▶ [Exercise objective]: Would you repeat the whole listing exactly, pictures excluded?

━━━━━━━━

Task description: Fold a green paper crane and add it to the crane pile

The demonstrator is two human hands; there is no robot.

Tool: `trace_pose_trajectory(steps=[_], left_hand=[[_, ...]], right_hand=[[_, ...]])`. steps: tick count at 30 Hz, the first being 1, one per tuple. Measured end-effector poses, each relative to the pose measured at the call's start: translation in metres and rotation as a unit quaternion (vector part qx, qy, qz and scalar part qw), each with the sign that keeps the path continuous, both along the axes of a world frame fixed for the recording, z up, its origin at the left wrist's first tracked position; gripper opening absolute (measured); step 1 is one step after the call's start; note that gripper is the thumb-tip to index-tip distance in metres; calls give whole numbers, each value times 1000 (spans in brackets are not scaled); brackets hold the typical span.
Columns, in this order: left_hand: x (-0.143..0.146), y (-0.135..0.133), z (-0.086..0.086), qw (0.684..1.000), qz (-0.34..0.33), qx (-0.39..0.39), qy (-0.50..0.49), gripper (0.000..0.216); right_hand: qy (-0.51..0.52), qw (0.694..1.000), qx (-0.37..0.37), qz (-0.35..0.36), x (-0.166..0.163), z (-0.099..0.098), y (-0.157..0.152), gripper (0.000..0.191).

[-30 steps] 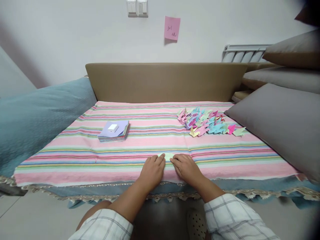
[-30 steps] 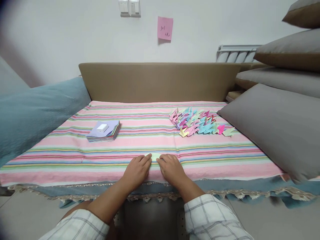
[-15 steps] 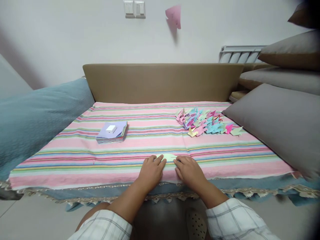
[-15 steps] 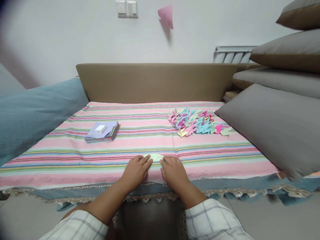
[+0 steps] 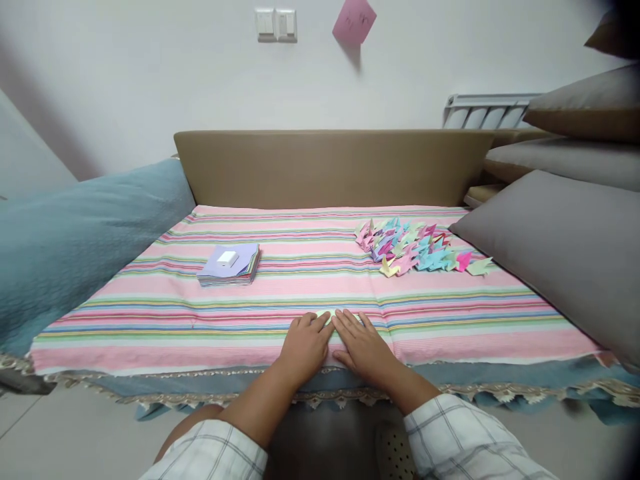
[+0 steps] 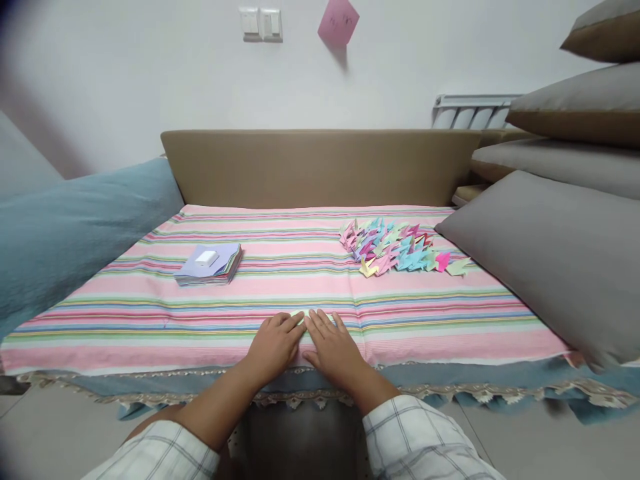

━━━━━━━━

▶ [Task result]:
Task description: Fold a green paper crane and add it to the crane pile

The demonstrator is two human hands; there is no robot.

Tool: `trace_pose_trajectory(steps=[_], left_hand=[[_, ...]], right_hand=[[_, ...]])`. steps: tick count at 30 Hz, the first being 1, one per tuple. Measured end-effector poses, each relative to the pose measured at the call's start: translation in metres and rotation as a unit quaternion (vector part qx, qy, qz and scalar part qw), each with the sign that keeps the path continuous, both along the axes of a world frame fixed for the recording, z up, its origin at the left wrist's first tracked position; gripper opening absolute (measured); step 1 is one step after the call's start; note that gripper is the thumb-tip to index-tip distance in metres; calls give whole numbers, each value times 1000 (spans in brackets are not scaled); brackets hold the typical span.
Columns, in this order: left_hand: x (-0.143..0.146), y (-0.135..0.133), z (-0.086..0.086), qw (0.684..1.000), qz (-0.34..0.33), qx (-0.39..0.39), qy (-0.50..0.49), gripper (0.000..0.216); right_hand: qy (-0.51..0.52), qw (0.694..1.000), qx (-0.37..0.37), qz (-0.35..0.36), x (-0.166..0.163), z (-0.099..0.098), y (-0.157..0.152), gripper (0.000..0.191).

[-30 steps] 
[-30 steps] 
[-15 steps] 
[-15 steps] 
[+0 steps] 
[+0 steps] 

Apart from this answer, nothing more is required.